I. Craniovertebral anomalies are characterized by defects of the occipital
bone and structures located in the posterior fossa and upper spine and spinal cord
development.
1. Dandy-Walker syndrome is a congenital malformation of the trunk and
caudal cerebellar vermis, leading to incomplete IV ventricle median (Magendie) and
lateral (Luschka's) apertures disclosure. Is manifested with hydrocephalus and often
hydromyelia signs. The last one can cause the development of syringomyelia,
syringobulbia in accordance with the hydrodynamic Gardner theory. Gardner theory:
due to Magendie hole incomplete disclosure CSF pressure is higher in the ventricular
system of the brain, which contributes to reduced drainage and expansion of the
spinal cord central canal and hydromyelia development accompanied by degenerative
changes in central gray matter of the channel wich is adjacent to the expansion.
Dandy-Walker syndrome is characterized by functional insufficiency of the
cerebellum and the medulla oblongata manifestations, the symptoms of
hydrocephalus, intracranial hypertension.
Fig. 1. MRI of a patient with
Dandy-Walker syndrome. Cystoid
masses in the posterior fossa,
hypoplasia of the cerebellar, tentorium
cerebellum high standing.
Diagnostics - CT and MRI studies. Signs of hydrocephalus are revealed,
pronounced particularly with widening of the brain IV ventricle, MRI can detect
deformation of these brain structures.
2. Arnold-Chiari anomaly - a congenital abnormality of hindbrain
development been the posterior fossa and this area brain structures size discrepancy,
wich leads to the the brain stem and cerebellar tonsils omission into the foramen
magnum and their denial at this level.
There are 4 types of Chiari malformation.

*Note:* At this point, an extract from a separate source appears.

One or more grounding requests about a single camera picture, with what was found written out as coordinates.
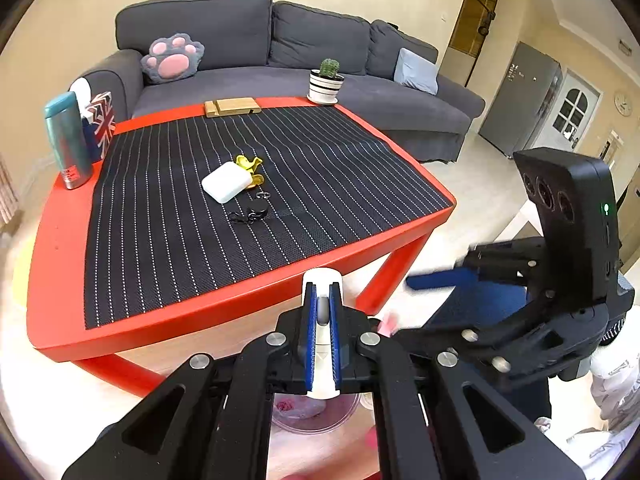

Chiari malformation I (adult type) (Fig. 2.) The most common form of
cerebellar abnormalities. This symptom is a mono- or bilateral ptosis of the cerebellar
tonsils through the foramen magnum into the spinal canal (the tonsils, the lower part
of the cerebellum, normally located above the foramen magnum). The most important
factor is the fact that the clinical manifestations appear only on the 3 - 4th life decade,
being a random finding on MRI.
Clinic: headache, neck pain, weakness, numbness of the hands, loss of pain and
temperature sensitivity in them, staggering, dizziness, "beating down nystagmus".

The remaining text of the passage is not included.